## [Task goal]
Transcribe all of the entries, matching each one exactly.

## [Listed records]
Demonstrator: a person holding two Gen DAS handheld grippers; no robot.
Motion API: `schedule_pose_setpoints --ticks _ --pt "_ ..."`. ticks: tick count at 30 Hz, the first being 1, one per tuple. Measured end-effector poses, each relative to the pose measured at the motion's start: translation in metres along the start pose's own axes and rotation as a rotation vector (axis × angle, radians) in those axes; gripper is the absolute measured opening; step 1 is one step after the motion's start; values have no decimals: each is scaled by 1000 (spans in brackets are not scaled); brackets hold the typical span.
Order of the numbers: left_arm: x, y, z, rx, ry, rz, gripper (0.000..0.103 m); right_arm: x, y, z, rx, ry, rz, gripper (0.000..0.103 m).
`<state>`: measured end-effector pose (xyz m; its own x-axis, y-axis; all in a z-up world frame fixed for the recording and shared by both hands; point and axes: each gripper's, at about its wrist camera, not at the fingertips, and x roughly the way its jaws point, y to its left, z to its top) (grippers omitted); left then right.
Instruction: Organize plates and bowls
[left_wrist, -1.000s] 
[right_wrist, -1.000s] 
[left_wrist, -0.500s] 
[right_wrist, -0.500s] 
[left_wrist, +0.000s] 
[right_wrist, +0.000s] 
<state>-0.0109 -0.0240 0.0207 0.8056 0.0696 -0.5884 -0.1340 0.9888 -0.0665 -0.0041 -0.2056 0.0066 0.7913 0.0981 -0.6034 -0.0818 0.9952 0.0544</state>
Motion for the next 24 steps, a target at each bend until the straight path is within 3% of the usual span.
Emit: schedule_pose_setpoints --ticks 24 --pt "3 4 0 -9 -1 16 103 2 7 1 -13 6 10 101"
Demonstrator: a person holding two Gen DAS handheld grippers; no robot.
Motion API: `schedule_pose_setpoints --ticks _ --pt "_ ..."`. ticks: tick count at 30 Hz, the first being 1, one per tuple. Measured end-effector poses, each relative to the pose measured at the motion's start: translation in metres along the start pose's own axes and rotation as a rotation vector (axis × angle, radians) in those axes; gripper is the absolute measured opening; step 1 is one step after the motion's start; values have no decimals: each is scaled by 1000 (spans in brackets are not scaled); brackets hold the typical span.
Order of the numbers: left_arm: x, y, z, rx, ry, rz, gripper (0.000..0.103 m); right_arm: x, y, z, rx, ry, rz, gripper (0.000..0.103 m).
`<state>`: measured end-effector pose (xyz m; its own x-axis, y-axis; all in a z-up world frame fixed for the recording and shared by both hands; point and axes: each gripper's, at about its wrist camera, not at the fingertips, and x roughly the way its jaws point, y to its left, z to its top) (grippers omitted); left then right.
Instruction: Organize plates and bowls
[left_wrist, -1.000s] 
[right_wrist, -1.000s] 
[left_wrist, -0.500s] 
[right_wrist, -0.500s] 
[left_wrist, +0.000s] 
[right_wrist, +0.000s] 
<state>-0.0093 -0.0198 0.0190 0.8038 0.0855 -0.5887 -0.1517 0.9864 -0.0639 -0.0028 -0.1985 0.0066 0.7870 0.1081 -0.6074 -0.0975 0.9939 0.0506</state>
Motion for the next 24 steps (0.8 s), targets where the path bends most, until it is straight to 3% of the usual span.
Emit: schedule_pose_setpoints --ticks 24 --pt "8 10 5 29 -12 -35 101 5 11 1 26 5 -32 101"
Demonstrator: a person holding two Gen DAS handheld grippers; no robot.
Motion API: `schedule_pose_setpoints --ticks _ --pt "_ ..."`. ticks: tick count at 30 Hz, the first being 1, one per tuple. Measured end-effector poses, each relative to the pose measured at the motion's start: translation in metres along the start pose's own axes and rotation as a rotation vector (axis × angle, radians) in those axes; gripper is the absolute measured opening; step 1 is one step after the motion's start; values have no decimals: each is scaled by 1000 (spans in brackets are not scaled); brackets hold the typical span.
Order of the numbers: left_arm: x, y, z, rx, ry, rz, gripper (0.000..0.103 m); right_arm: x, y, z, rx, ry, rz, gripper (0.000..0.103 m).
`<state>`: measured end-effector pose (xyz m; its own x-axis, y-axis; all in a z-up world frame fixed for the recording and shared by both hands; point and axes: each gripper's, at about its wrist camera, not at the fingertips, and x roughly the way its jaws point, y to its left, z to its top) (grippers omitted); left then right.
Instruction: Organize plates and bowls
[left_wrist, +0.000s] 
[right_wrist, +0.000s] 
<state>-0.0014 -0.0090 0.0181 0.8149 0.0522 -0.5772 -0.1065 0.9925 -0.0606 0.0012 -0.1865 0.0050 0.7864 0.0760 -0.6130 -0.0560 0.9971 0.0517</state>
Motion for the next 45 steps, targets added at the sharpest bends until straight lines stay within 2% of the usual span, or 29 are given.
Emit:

## [Result of this exercise]
Demonstrator: a person holding two Gen DAS handheld grippers; no robot.
Motion API: `schedule_pose_setpoints --ticks _ --pt "_ ..."`. ticks: tick count at 30 Hz, the first being 1, one per tuple. Measured end-effector poses, each relative to the pose measured at the motion's start: translation in metres along the start pose's own axes and rotation as a rotation vector (axis × angle, radians) in those axes; gripper is the absolute measured opening; step 1 is one step after the motion's start; values have no decimals: each is scaled by 1000 (spans in brackets are not scaled); brackets hold the typical span.
Order of the numbers: left_arm: x, y, z, rx, ry, rz, gripper (0.000..0.103 m); right_arm: x, y, z, rx, ry, rz, gripper (0.000..0.103 m).
`<state>`: measured end-effector pose (xyz m; its own x-axis, y-axis; all in a z-up world frame fixed for the recording and shared by both hands; point and axes: each gripper's, at about its wrist camera, not at the fingertips, and x roughly the way its jaws point, y to its left, z to its top) (grippers omitted); left then right.
Instruction: Organize plates and bowls
[left_wrist, -1.000s] 
[right_wrist, -1.000s] 
[left_wrist, -0.500s] 
[right_wrist, -0.500s] 
[left_wrist, +0.000s] 
[right_wrist, +0.000s] 
<state>-0.0109 -0.0240 0.0207 0.8056 0.0696 -0.5884 -0.1340 0.9888 -0.0665 -0.0041 -0.2056 0.0066 0.7913 0.0981 -0.6034 -0.0818 0.9952 0.0544</state>
Motion for the next 24 steps, a target at each bend until the straight path is within 3% of the usual span.
Emit: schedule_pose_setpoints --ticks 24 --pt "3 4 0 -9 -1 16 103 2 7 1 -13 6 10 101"
Demonstrator: a person holding two Gen DAS handheld grippers; no robot.
Motion API: `schedule_pose_setpoints --ticks _ --pt "_ ..."`. ticks: tick count at 30 Hz, the first being 1, one per tuple. Measured end-effector poses, each relative to the pose measured at the motion's start: translation in metres along the start pose's own axes and rotation as a rotation vector (axis × angle, radians) in those axes; gripper is the absolute measured opening; step 1 is one step after the motion's start; values have no decimals: each is scaled by 1000 (spans in brackets are not scaled); brackets hold the typical span.
Order of the numbers: left_arm: x, y, z, rx, ry, rz, gripper (0.000..0.103 m); right_arm: x, y, z, rx, ry, rz, gripper (0.000..0.103 m).
`<state>`: measured end-effector pose (xyz m; its own x-axis, y-axis; all in a z-up world frame fixed for the recording and shared by both hands; point and axes: each gripper's, at about its wrist camera, not at the fingertips, and x roughly the way its jaws point, y to its left, z to its top) (grippers omitted); left then right.
Instruction: Organize plates and bowls
[left_wrist, -1.000s] 
[right_wrist, -1.000s] 
[left_wrist, -0.500s] 
[right_wrist, -0.500s] 
[left_wrist, +0.000s] 
[right_wrist, +0.000s] 
<state>-0.0093 -0.0198 0.0190 0.8038 0.0855 -0.5887 -0.1517 0.9864 -0.0639 -0.0028 -0.1985 0.0066 0.7870 0.1081 -0.6074 -0.0975 0.9939 0.0506</state>
Motion for the next 24 steps (0.8 s), targets where the path bends most, until it is straight to 3% of the usual span.
Emit: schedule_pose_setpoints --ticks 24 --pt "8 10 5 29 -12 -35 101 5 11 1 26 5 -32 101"
Demonstrator: a person holding two Gen DAS handheld grippers; no robot.
Motion API: `schedule_pose_setpoints --ticks _ --pt "_ ..."`. ticks: tick count at 30 Hz, the first being 1, one per tuple. Measured end-effector poses, each relative to the pose measured at the motion's start: translation in metres along the start pose's own axes and rotation as a rotation vector (axis × angle, radians) in those axes; gripper is the absolute measured opening; step 1 is one step after the motion's start; values have no decimals: each is scaled by 1000 (spans in brackets are not scaled); brackets hold the typical span.
Order of the numbers: left_arm: x, y, z, rx, ry, rz, gripper (0.000..0.103 m); right_arm: x, y, z, rx, ry, rz, gripper (0.000..0.103 m).
`<state>`: measured end-effector pose (xyz m; its own x-axis, y-axis; all in a z-up world frame fixed for the recording and shared by both hands; point and axes: each gripper's, at about its wrist camera, not at the fingertips, and x roughly the way its jaws point, y to its left, z to its top) (grippers omitted); left then right.
Instruction: Organize plates and bowls
[left_wrist, +0.000s] 
[right_wrist, +0.000s] 
<state>-0.0014 -0.0090 0.0181 0.8149 0.0522 -0.5772 -0.1065 0.9925 -0.0606 0.0012 -0.1865 0.0050 0.7864 0.0760 -0.6130 -0.0560 0.9971 0.0517</state>
Motion for the next 45 steps, targets added at the sharpest bends until straight lines stay within 2% of the usual span, or 29 are given.
Emit:

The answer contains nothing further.